I tell her I can’t go on like this any longer. I don’t look at her, I stare out the window, and although her figure is not in my line of sight, I know what she does, I know her gestures, the nuances and even the ripples of her manner. I know how she curls her mouth when something bores her, or she disagrees. I know how she rolls her eyes when she is fed up with a situation or bored. I know so much about her that having to tell her that it is over hurts more than anything I have ever gone through in my life.
She, however, agrees with me.
It can no longer go on like this.
When she came back from America, she disappeared for a fortnight and after that, she broke up with me. After another two weeks, we went out together and kissed, reuniting.
Even there, she never knew the hell she put me through when she was away in America. Three months. Sometimes we didn’t talk for days, she said the Internet wasn’t working but I knew she was lying, it was a certainty inside me.
The truth was that I didn’t want to lose her. I cared for her, coz she was the most beautiful thing in the world, she was a beacon of hope, she was clay to make shapes and water to quench my thirst.
But we must learn to let go of rotten situations to allow a new blossoming.
We, that day, in my car, knew that we could never take another step together after that. If we had tried, the world would have split in two, and the Universe itself would have imploded, crushing us. The archangel Gabriel would have descended from the clouds, with his shining sword, to separate us.
We had done ourselves so much harm, that by continuing we would have disturbed the innermost mysteries of life, and they would have come to us to drive us apart.
I do not regret what I did.
I should have told her the things I did not want to tell her back then.
I would have liked to make her understand that I was on her side, not an enemy, but I was unable to do it.
No matter. We moved on and forgot in despair.
I had to let her go to allow her to grow.
She had to let me go to allow me to be a better person.
Sometimes it goes like this: dark love changes you. Rarely can be saved, often it lasts just a round of seasons. Dark love is a lesson that tears you apart, it tears you into so many pieces that you are forced to work on yourself. You must pick up those pieces.
Love as a distant, coveted lighthouse was drowned by waves bigger than us.
We are shipwrecked. We shipwreck.
At the Porto Sant’Elpidio car park, we part.
We give each other a hug.
She returns to her car.
I observe her drive away and then head home.
The funny thing is that she never believed in my love for her, I am sure that even today she has no idea what I suffered.
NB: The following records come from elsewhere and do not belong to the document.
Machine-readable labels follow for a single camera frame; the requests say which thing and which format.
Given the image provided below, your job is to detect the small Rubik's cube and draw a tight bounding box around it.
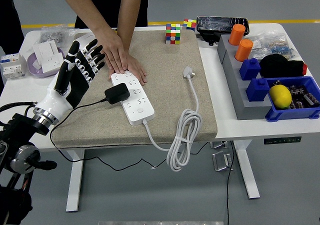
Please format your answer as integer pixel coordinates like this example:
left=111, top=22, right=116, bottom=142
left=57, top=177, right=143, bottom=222
left=181, top=18, right=197, bottom=32

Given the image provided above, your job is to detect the person's left hand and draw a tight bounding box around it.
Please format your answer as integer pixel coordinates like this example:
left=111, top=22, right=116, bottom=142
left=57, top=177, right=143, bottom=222
left=107, top=54, right=148, bottom=85

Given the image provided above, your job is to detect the white table leg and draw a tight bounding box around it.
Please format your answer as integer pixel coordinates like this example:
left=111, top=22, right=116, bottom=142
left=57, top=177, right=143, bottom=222
left=231, top=139, right=261, bottom=200
left=65, top=148, right=86, bottom=213

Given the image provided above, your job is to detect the white switch panel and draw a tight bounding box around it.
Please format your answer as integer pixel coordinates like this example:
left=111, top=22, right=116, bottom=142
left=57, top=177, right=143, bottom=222
left=33, top=39, right=60, bottom=61

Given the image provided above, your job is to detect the large Rubik's cube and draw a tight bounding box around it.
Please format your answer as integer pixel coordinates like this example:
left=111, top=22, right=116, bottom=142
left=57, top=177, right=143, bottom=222
left=165, top=23, right=181, bottom=45

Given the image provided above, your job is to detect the yellow lemon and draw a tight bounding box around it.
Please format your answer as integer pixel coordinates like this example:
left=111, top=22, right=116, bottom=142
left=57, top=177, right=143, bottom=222
left=268, top=84, right=293, bottom=110

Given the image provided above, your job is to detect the purple bowl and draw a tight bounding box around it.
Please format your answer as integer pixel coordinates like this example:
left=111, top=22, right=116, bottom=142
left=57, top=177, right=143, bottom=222
left=26, top=47, right=67, bottom=79

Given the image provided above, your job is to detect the black wrapped box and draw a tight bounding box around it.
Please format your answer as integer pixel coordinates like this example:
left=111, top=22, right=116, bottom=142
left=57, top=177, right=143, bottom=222
left=196, top=15, right=250, bottom=46

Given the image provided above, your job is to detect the white circuit breaker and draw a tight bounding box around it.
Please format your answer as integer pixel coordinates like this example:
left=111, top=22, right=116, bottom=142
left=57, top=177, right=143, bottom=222
left=0, top=52, right=28, bottom=80

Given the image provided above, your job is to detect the orange cylinder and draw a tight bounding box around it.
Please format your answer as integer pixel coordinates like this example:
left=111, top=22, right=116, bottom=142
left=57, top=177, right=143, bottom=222
left=234, top=38, right=254, bottom=63
left=228, top=23, right=246, bottom=46

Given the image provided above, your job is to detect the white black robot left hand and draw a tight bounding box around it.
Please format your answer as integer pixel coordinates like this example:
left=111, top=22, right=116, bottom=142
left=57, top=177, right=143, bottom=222
left=33, top=38, right=106, bottom=122

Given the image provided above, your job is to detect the grey-brown mat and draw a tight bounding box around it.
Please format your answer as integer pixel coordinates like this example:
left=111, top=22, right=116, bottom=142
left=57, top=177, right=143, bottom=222
left=51, top=29, right=218, bottom=150

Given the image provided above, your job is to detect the blue plastic block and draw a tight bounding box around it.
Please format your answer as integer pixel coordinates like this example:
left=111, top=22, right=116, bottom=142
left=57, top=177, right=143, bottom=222
left=239, top=57, right=262, bottom=81
left=245, top=77, right=271, bottom=103

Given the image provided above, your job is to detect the black floor cable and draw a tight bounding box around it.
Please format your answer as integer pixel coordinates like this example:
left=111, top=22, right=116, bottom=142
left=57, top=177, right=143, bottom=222
left=225, top=141, right=235, bottom=225

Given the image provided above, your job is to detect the clear bag of screws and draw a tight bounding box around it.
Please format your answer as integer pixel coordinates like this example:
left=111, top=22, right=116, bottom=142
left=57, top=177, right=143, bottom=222
left=39, top=24, right=77, bottom=48

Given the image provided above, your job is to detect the white power strip cord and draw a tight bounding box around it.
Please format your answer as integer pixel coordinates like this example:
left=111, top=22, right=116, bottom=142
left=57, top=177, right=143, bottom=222
left=142, top=66, right=203, bottom=172

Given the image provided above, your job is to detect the black table control panel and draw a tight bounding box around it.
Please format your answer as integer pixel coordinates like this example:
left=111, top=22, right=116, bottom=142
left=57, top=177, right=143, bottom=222
left=263, top=136, right=302, bottom=145

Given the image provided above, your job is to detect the grey stepped block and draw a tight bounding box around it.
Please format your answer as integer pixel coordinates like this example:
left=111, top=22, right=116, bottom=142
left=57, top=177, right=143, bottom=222
left=216, top=33, right=273, bottom=121

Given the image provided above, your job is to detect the clear bag of parts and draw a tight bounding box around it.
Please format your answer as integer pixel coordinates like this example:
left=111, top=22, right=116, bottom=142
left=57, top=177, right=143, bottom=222
left=246, top=31, right=300, bottom=61

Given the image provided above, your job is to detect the white socket panel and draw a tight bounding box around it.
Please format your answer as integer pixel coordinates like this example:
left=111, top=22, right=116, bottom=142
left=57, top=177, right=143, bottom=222
left=41, top=52, right=66, bottom=74

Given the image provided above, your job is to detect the black plug with cord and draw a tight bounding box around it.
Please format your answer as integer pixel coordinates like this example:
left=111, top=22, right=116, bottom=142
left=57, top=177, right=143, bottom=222
left=49, top=82, right=168, bottom=172

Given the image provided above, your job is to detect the white power strip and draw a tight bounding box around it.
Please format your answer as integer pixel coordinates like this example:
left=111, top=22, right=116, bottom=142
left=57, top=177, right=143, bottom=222
left=110, top=71, right=156, bottom=126

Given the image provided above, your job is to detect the person's right hand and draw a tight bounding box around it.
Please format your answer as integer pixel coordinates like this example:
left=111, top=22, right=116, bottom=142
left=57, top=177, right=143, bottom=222
left=96, top=28, right=127, bottom=75

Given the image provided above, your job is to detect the white wall switch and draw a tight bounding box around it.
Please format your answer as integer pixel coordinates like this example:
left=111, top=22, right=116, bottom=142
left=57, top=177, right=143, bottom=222
left=74, top=32, right=97, bottom=51

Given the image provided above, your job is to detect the black capacitors pile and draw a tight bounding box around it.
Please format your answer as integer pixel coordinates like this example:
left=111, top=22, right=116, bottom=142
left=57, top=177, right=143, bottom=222
left=287, top=84, right=320, bottom=110

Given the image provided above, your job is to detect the blue plastic bin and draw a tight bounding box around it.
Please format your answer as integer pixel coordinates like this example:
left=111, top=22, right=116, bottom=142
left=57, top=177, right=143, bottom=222
left=264, top=75, right=320, bottom=123

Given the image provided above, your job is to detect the silver metal bracket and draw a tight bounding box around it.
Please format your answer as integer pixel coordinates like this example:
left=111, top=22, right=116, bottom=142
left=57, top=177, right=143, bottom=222
left=209, top=141, right=230, bottom=150
left=211, top=150, right=235, bottom=173

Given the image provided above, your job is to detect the black cloth bundle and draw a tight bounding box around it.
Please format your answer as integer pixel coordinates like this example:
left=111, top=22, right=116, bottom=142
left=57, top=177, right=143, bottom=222
left=259, top=53, right=308, bottom=79
If I told her that I loved her, she would laugh at me. I know it. I know her.
I think she grew up rebellious and lonely because of her modelling experience, which allowed her to start very young in that industry. Besides, we worked for a, let’s say, humanitarian organisation, and we had to follow strict rules and we often followed them trying hard, but the truth was that those situations suffocated us.
We went to the bottom, and that departure was the only way to get back to the surface.
Could we have saved ourselves?
I think so, but we were not mature enough to do so.
I am not one of those who enters into a relationship just to fill an empty space. I don’t stay with someone just out of fear of loneliness. And telling ICY Love that it was over was for me a test of courage, of rebellion. A kind of counterbalance.
Unfortunately, I still see couples today that are built on illusion and are not balanced. We fear loneliness, we fear that there might not be someone else more suitable for us. We end up in an intimacy that disturbs us after a while, but we continue to hold on to it because darkness is like a bright light and hurts the eyes.
After ICY Love I no longer had a steady girlfriend, I went from one event to the next like a meteor. I’m not going to jump into a relationship just because I don’t want to be alone, I’d be wasting my time and making her waste it too. People who do not know their own value, go with anyone, mate with anyone and live in loveless relationships.
The courage to change requires a certain amount of personal growth, which means taking responsibility. And responsibility comes when you stop blaming others for the pain you feel.